Leveraging AI-Powered Training

Restaurant operators are selecting AI-powered training to strengthen workforce development. For example, when Front Burner (FB) Society expanded into new markets, leadership needed to ensure teams had the menu and beverage knowledge required to support sales and service standards.

The Dallas-based restaurant group with concepts including Whiskey Cake Kitchen & Bar, The Ranch at Las Colinas , Mexican Sugar, Ida Claire, Sixty Vines, and Haywire, partnered with 1Huddle to accelerate onboarding, address skill gaps, and create structured upskilling programs that support employee engagement as well as guest service.

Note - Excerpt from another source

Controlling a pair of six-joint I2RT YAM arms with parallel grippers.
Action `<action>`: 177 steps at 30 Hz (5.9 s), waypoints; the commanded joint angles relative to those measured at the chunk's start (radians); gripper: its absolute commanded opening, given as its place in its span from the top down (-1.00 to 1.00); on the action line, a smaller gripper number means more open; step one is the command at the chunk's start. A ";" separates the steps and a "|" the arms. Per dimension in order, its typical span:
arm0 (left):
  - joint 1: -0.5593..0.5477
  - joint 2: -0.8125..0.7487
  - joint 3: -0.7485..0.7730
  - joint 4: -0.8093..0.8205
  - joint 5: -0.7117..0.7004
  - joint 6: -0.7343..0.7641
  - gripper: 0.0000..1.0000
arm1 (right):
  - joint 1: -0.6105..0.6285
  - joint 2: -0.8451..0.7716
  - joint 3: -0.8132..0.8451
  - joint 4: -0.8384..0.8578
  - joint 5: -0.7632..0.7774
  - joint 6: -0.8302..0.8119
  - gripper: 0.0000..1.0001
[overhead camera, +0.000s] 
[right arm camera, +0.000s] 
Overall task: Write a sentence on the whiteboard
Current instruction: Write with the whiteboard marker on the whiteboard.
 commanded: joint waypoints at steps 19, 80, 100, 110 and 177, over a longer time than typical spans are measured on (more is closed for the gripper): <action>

Accelerating Content Creation with AI

George Donohue, Vice President of People at FB Society, explained that the company is using AI primarily on the creation side of training to build materials faster, including games, study guides, leadership content, facilitator notes, and first drafts of workshops. Instead of starting from scratch, the team is now starting at about 60–70 percent complete and refining from there. Before AI, this work was entirely manual. Team members were building decks, writing scripts, formatting guides, and creating quiz questions by hand. 

“That process was slow and limited how quickly we could respond to the needs of our team in the field,” said Donohue.”Now we can move at the speed of operations. When a brand has an urgent training need, we’re able to meet it more efficiently.”

Making AI Invisible in Training

Operators frequently utilize the embedded AI to create their own training content, yet Donohue noted that the ultimate goal for distributed training is for the technology to be invisible, as the training teams shape the final product to ensure employees "don’t even realize AI was involved."

Everything runs through 1Huddle, so the FB Society team can track engagement and performance very closely such as gameplay completion rates, frequency of play, scores and improvement over time, and brand-to-brand participation and address potential issues in real-time.

“Low engagement is usually the canary in the coal mine,” said Donohue. “If someone isn’t playing, they may be disengaged somewhere else as well. That gives leaders an opportunity to check in before it becomes a bigger issue.”

The company also leans into “friendly competition” by ranking scores and completion rates across brands, he added. 

“It’s a simple concept, but scoreboards are highly motivating for our restaurant teams. When participation increases and knowledge scores improve, execution usually follows.”

Improving the Guest Experience

Donohue said the biggest impact on the guest experience  has been removing friction points. 

“We’re using AI to handle inbound calls so guests can quickly get information or book reservations without waiting on hold. It’s faster and more consistent, and guests ultimately want answers without unnecessary steps.”

FB Society intends to increase its use of AI in the future, evaluating new applications based on whether they save time and help teams perform better. They are already using it to generate content faster in 1Huddle, building multi-layered training for core leadership programs like Predictive Index and Strengths Finder, capturing live sessions and summarizing key takeaways with action plans, and mapping strategic imperatives with supporting milestones.

“We’re just scratching the surface,” said Donohue. “There isn’t a finish line here. It’s a process of constant iteration. If it saves time and helps our teams perform better, we’ll use it. If it feels unnatural, we won’t.”